Dalam waktu satu bulan, pasukan TNI telah berhasil
melakukan konsolidasi dan mulai memberikan pukulan
secara teratur kepada musuh. Penghadangan terhadap konvoi perbekalan tentara Belanda berhasil dilakukan. Serangan yang paling terkenal adalah Serangan Umum 1 Maret 1949 terhadap kota Yogyakarta di bawah pimpinan Komandan Brigade X Letnan Kolonel Soeharto. Sultan mendukung segala tindakan para pemimpin gerilya dan menolak kerja sama dari Belanda. Perjuangan ini dalam rangka menegakkan kedaulatan Republik Indonesia juga dilakukan di luar negeri. Agresi Militer Belanda 2 ternyata menarik perhatian PBB, karena Belanda secara terang-terangan tidak mengakui lagi Perjanjian Renville di depan Komisi Tiga Negara yang ditugaskan oleh PBB. Pada tanggal 24 Januari 1949 Dewan keamanan PBB mengeluarkan resolusi agar Republik Indonesia dan Belanda segera menghentikan permusuhan. Kegagalan Belanda di medan tempur dan tekanan Amerika Serikat yang mengancam akan memutuskan bantuan ekonomi dan keuangan memaksa Belanda untuk kembali ke meja perundingan.

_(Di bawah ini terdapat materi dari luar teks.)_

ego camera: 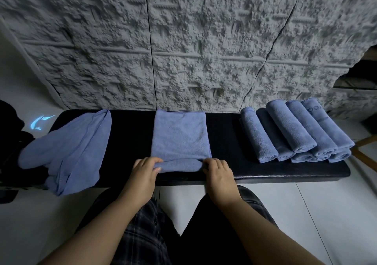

Serangan umum 1 maret 1949 merupakan serangan yang
dilakukan oleh jajaran tinggi militer Divisi III/GM III untuk merebut kembali kota Yogyakarta. Tujuan utama serangan tersebut adalah untuk meruntuhkan moral pasukan Belanda. Pada tanggal 1 Maret 1949 di pagi hari, dimulailah serangan besar-besaran dengan fokus utama adalah ibu kota Indonesia saat itu yaitu Yogyakarta. Selain itu serangan juga dilakukan di Solo, dan Magelang dengan tujuan untuk menghambat bantuan tentara Belanda. Untuk menghadang gerakan maju pasukan tentara Belanda,TNI membentuk garis pertahanan untuk menghadang pasukan Belanda dari Semarang, TNI membentuk garis pertahanan Salatiga-Semarang dan garis pertahanan Semarang-Magelang. untuk menghadang pasukan tentara Belanda di Jawa Timur,TNI menbentuk As Mojokerto-Madiun.Perang gerilya dimulai sejak tanggal 25 Desember 1948 diberbagai daerah. Pasukan Jenderal Sudirman bergerilya disepanjang daerah Pantai Selatan Jawa bergerak ke timur, kemudian kembali ke barat menuju dan kembali ke Yogyakarta lewat . Dengan perang gerilya yang selalu berpindah- pindah tersebut,Belanda mengalami kesulitan untuk dapat menangkap panglima Sudirman.